Yes, for in home services...I guess we need clarification, because to me, in home means physically in the home face to face...maybe humana considers telephonic support in home, too
FYI everyone Humana was one of 9 companies in Florida that won a state contract for 5 years to provide in home services to dual enrollment people The contract is worth 90 billion ,that’s correct 90 billion it is not a typo trend is to provide in home services
It seems the next rif will be in June, with the reforming of hah to care management and how they’re going to start the integration of things before they go to in home more....look at the jobs in hcsrenewal, that will show where the ship is steering towards
Seriously? This last post.......
I think they literally don't know what they are doing. We are all speculating as if they have an actual plan. They are just stringing people along and trying to gain some sort of footing since the failed Aetna merger. Market is too changeable, stars rating down, Humana is trying to reinvent itself. It may or may not have anything to do with worked in the past. My bet is get rid of current personnel, rehire later
I agree with OP. Humana’s star Hedis rating has dropped to 3 which means they can only enroll during the open enrollment period. So new members may be enrolling but not en masses year round ( and only because they just qualified for Medicare etc.) as they used to when Humana had a 5 Star Hedis rating. That means far fewer members enrolled in the program period; combine that with members being moved in large numbers to monitored and I think the writing is on the Wall about thevtelephonic nurse roll diminishing
I think this is all fear mongering. They just did the deal. Not every aspect of future can be designed over night. Yes we are graduating to monitored but also enrolling alot of new members everyday and get some out of monitored, some us RNs have new members every day and they have a post for 20 enrollment specialists out there so clearly we are still planning to enroll. They also just backfilled the director role, even if we don't like who they chose.

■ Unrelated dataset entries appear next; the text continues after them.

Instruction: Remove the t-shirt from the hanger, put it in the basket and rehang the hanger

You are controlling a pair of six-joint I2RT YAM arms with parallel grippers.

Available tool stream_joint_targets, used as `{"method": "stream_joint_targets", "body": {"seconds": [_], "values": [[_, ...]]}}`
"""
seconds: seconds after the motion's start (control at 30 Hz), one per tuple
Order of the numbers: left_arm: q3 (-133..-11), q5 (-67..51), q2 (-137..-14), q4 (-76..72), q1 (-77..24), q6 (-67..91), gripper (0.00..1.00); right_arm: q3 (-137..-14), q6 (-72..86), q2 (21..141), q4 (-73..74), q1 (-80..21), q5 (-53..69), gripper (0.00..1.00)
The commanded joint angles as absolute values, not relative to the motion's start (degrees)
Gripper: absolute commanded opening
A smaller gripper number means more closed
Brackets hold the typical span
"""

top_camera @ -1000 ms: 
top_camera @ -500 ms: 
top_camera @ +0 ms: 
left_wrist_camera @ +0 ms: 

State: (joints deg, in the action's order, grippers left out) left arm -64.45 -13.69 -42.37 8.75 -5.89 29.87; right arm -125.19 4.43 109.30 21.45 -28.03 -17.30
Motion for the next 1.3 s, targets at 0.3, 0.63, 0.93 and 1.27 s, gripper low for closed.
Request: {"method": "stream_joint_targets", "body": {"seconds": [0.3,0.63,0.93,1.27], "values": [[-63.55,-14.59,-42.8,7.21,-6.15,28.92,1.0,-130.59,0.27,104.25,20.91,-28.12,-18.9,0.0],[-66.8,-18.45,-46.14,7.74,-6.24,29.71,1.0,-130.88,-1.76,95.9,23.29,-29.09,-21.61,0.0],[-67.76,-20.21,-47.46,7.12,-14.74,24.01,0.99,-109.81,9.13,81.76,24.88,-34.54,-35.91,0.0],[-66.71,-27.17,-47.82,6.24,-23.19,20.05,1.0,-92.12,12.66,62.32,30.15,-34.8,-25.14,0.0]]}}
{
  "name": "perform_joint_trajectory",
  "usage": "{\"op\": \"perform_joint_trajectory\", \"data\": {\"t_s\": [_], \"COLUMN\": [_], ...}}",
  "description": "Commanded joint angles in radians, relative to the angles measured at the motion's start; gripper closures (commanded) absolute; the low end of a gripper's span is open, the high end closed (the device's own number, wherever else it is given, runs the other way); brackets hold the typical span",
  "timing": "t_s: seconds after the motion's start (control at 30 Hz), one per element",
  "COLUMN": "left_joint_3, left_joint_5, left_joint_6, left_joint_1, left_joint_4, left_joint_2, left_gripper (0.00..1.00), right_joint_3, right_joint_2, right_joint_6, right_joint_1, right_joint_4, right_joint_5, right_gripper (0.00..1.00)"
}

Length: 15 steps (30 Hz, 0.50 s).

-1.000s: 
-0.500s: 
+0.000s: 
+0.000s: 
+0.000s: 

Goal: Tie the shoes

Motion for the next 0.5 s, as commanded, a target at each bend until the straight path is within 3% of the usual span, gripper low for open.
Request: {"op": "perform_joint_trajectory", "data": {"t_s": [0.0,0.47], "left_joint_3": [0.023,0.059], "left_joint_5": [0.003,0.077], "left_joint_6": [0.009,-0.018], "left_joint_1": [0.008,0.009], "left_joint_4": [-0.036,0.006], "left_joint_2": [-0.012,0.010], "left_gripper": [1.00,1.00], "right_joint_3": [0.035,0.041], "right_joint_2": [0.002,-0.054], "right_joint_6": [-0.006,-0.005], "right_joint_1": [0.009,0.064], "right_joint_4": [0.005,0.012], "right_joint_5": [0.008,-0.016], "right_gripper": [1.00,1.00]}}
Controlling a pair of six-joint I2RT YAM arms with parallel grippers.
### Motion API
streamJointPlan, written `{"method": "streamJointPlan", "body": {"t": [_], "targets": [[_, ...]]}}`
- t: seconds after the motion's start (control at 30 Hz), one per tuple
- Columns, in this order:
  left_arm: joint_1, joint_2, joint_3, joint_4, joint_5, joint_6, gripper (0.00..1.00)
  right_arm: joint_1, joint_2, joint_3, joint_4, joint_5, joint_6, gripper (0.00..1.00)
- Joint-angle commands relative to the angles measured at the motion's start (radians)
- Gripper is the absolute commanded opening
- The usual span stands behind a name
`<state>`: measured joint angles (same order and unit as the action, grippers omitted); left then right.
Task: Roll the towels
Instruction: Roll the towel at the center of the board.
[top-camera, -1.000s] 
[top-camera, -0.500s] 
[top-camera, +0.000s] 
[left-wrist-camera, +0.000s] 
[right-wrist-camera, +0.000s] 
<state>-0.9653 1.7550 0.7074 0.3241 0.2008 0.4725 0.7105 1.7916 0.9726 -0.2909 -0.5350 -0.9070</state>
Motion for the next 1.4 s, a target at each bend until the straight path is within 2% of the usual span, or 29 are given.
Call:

I came from United, you think this place is bad but the grass isn't any greener on the other side, I can say that.
Well, shoot. Anyone have anymore info or insight on this? -SNP employee
I’m an hcmss, and I heard the same thing and have the same thoughts....a small team left for those who aren’t able to be addressed face to face, and as back up or interim support for in home ? I really don’t see how they can cut back any more hcmss, when I started there were over 200, it’s down to 90 or less now. Maybe the CMs will get hit?